Bush has already returned the favor, making a pilgrimage to Pope Benedict last June. At the time, the Pope had a full list of issues to take up with the President, including the war in Iraq and the plight of Christians in the Middle East. No doubt these items will still be on the agenda. But readers wanting to put in their two cents (asking, for example, “how come France, which didn’t invade Iraq, just announced that it’s taking in hundreds of Iraqi Christians, when America has taken in only 3,000 of the up to 4 million displaced Iraqis?”) can contact the White House Chief of Staff, Anita McBride, who is eager to answer questions about the Pope’s visit.
Don't Expect an Act of Contrition
Religion is on the minds of the Democratic candidates too, with Hillary Clinton and Barack Obama continuing to fight it out in the arena – even on Sundays – until there’s only one gladiator-Democrat left to face 'Maverick' McCain.
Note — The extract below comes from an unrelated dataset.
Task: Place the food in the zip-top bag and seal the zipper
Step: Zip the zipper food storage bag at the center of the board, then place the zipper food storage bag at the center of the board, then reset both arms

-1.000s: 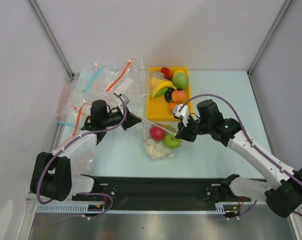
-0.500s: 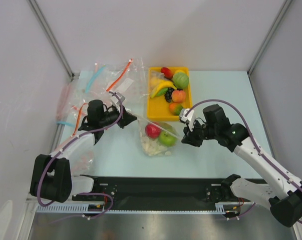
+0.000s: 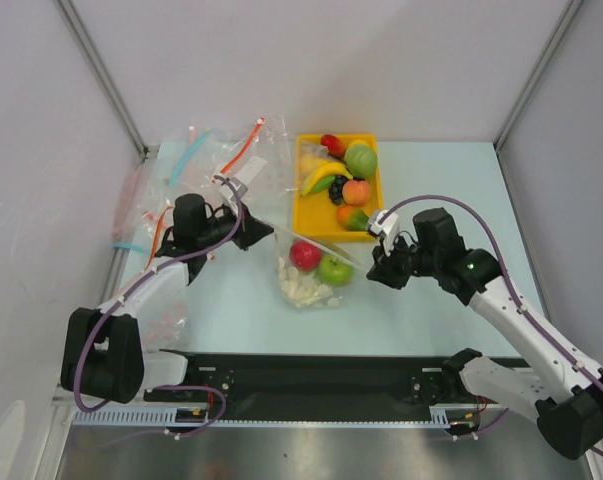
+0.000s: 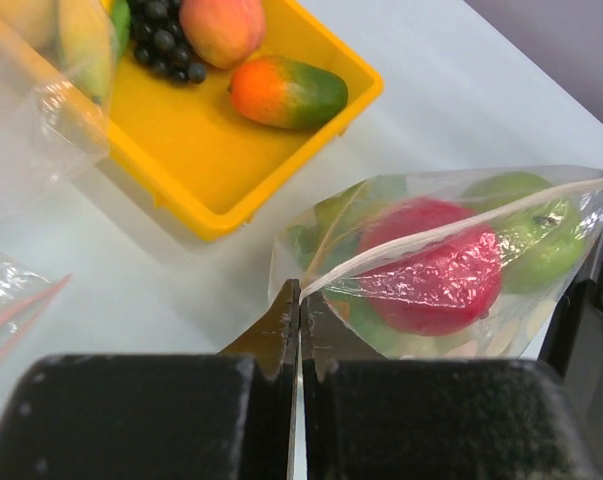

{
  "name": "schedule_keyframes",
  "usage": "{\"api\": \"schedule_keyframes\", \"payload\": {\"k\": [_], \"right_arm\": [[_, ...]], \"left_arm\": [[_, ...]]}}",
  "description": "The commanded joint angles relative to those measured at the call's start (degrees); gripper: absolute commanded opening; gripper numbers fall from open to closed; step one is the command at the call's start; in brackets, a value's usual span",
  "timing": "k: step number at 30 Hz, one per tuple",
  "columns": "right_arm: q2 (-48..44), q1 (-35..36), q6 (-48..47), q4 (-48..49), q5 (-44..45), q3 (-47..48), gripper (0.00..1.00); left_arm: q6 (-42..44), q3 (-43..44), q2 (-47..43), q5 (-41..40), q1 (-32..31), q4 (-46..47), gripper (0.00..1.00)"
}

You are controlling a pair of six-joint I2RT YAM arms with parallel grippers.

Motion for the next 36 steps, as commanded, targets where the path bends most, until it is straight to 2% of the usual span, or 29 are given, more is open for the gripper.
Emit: {"api": "schedule_keyframes", "payload": {"k": [1,4,5,6,7,8,9,11,12,16,17,20,23,26,27,30,36], "right_arm": [[3.20,-2.98,4.12,5.64,0.71,2.28,0.00],[7.85,-5.35,6.57,8.98,-0.97,5.45,0.00],[9.00,-5.71,7.11,9.52,-0.79,7.28,0.03],[10.14,-6.07,7.72,9.87,-0.44,8.34,0.19],[12.50,-6.24,9.82,10.22,0.78,9.83,0.42],[13.31,-6.24,12.01,10.75,5.66,12.37,0.73],[14.01,-6.42,13.95,11.36,8.23,13.62,0.86],[14.46,-6.68,18.00,14.35,13.41,15.12,0.96],[14.37,-6.77,19.14,15.57,14.66,16.25,0.98],[13.14,-7.39,31.26,19.89,24.94,18.81,1.00],[13.05,-7.56,36.51,19.37,28.96,19.60,1.00],[15.23,-8.27,42.77,13.76,33.99,25.04,1.00],[18.05,-8.35,46.13,5.85,36.38,30.76,1.00],[18.76,-8.27,51.41,-0.48,38.32,32.35,1.00],[18.76,-8.35,54.20,-3.46,38.75,32.35,1.00],[17.19,-8.35,57.64,-8.74,41.74,29.81,1.00],[11.56,-8.88,60.46,-11.13,43.06,18.84,1.00]], "left_arm": [[-2.39,5.99,0.39,-3.99,1.12,3.44,0.00],[-4.14,8.98,1.45,-4.96,1.12,3.18,0.02],[-5.63,9.60,1.80,-5.39,1.12,2.83,0.09],[-6.34,11.08,2.24,-6.79,1.03,1.43,0.42],[-7.13,11.97,2.68,-8.28,1.03,-0.32,0.58],[-8.18,12.67,2.68,-9.26,0.94,-1.38,0.89],[-8.54,13.12,2.42,-10.31,1.03,-2.00,0.97],[-9.50,12.86,0.41,-11.80,0.94,-2.01,1.00],[-10.12,12.94,-0.21,-13.03,0.94,-2.62,1.00],[-16.61,14.44,-2.32,-20.05,0.94,-7.18,1.00],[-20.72,14.53,-2.85,-20.95,0.94,-8.24,1.00],[-30.82,13.57,-5.57,-23.85,1.03,-7.64,1.00],[-35.95,13.21,-7.95,-24.20,1.03,-8.15,1.00],[-35.27,13.56,-11.37,-25.87,0.94,-12.45,1.00],[-34.57,13.04,-13.12,-26.92,0.94,-16.64,1.00],[-33.42,6.83,-21.55,-30.25,0.94,-19.48,1.00],[-37.71,-7.50,-39.30,-38.86,1.82,-22.84,1.00]]}}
But why does Obama get all the grief, whether it’s over his congregational ties to Reverend Wright or his family ties to Islam, when McCain slides by with his chums on the fundamentalist evangelical right? Will the Pope meet with Republican presidential contender John McCain, and will he mention McCain endorser John Hagee, who has called the Catholic Church “The Great Whore?” Or has the Pope’s own membership in the Hitler Youth (though we won’t hold that against him either) made him skittish about throwing stones?
Actually, no. This pope is not shy about in-your-face confrontation over religion, as we’ve seen with his sometimes maladroit pronouncements on Islam. But with Benedict's list of “new” Seven Deadly Sins, it's just too bad that George W. Bush is not an actual Catholic. Otherwise, Benedict might have heard his confession. Consider:
1. “Thou shall not pollute the earth” – will the Pope convince Bush to sign the Kyoto Protocol?Then again, Bush has never admitted to the American public or to the world that he was wrong about anything. No absolution if you are not truly contrite.
2. Genetic manipulation – “Sorry, your Holiness, but gotta check with Monsanto on that one.”
3. Accumulating excessive wealth – has the Pope cleared the Bush tax cuts for the wealthy?
4. Inflicting poverty – see Sin No. 3. Also see Iraqi economy.
5. Drug trafficking and consumption – generally a pass, but there is that burgeoning Afghan drug-lordistan...
6. Morally debatable experiments – see Sins 3 and 4: do experiments in impoverishing the US count?
7. Violation of fundamental rights of human nature – what will the Pope say to the Prez on American torture?
The agenda should be full. But, Mein Papst, don’t dare tell Catholics how to vote (we wouldn't want a repeat of your 2004 Kerry-slam or the more recent February 2008 Spanish episcopal instruction on how to vote). Maybe just sitting with the radioactively unpopular Bush will be enough to send American Catholics back into the arms of whichever Democrat emerges from the Coliseum.